Start of Block

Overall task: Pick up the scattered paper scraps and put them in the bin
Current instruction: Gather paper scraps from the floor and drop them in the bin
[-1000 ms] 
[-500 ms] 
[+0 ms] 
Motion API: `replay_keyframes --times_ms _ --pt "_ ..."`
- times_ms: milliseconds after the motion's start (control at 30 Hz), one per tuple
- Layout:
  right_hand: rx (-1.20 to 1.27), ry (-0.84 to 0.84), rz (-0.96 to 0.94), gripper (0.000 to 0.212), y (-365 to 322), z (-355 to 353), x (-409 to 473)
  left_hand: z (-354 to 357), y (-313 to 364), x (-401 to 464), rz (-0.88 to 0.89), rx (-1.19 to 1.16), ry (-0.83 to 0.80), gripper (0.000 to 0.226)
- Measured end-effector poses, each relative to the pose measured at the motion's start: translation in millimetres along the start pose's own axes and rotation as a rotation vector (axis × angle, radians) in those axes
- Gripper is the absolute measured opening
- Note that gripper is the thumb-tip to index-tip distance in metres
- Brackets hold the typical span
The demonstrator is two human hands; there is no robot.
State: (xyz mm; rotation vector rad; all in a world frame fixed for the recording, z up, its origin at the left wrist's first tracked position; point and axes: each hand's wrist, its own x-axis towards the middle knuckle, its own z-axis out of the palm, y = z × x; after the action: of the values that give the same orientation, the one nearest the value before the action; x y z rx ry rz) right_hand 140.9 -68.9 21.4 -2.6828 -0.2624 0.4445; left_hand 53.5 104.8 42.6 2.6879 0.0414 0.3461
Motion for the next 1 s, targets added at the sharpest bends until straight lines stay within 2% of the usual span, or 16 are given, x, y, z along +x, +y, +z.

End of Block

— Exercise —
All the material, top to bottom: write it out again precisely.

— Solution to this problem —
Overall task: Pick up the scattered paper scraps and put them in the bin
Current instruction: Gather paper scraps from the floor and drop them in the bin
[-1000 ms] 
[-500 ms] 
[+0 ms] 
Motion API: `replay_keyframes --times_ms _ --pt "_ ..."`
- times_ms: milliseconds after the motion's start (control at 30 Hz), one per tuple
- Layout:
  right_hand: rx (-1.20 to 1.27), ry (-0.84 to 0.84), rz (-0.96 to 0.94), gripper (0.000 to 0.212), y (-365 to 322), z (-355 to 353), x (-409 to 473)
  left_hand: z (-354 to 357), y (-313 to 364), x (-401 to 464), rz (-0.88 to 0.89), rx (-1.19 to 1.16), ry (-0.83 to 0.80), gripper (0.000 to 0.226)
- Measured end-effector poses, each relative to the pose measured at the motion's start: translation in millimetres along the start pose's own axes and rotation as a rotation vector (axis × angle, radians) in those axes
- Gripper is the absolute measured opening
- Note that gripper is the thumb-tip to index-tip distance in metres
- Brackets hold the typical span
The demonstrator is two human hands; there is no robot.
State: (xyz mm; rotation vector rad; all in a world frame fixed for the recording, z up, its origin at the left wrist's first tracked position; point and axes: each hand's wrist, its own x-axis towards the middle knuckle, its own z-axis out of the palm, y = z × x; after the action: of the values that give the same orientation, the one nearest the value before the action; x y z rx ry rz) right_hand 140.9 -68.9 21.4 -2.6828 -0.2624 0.4445; left_hand 53.5 104.8 42.6 2.6879 0.0414 0.3461
Motion for the next 1 s, targets added at the sharpest bends until straight lines stay within 2% of the usual span, or 16 are given, x, y, z along +x, +y, +z.

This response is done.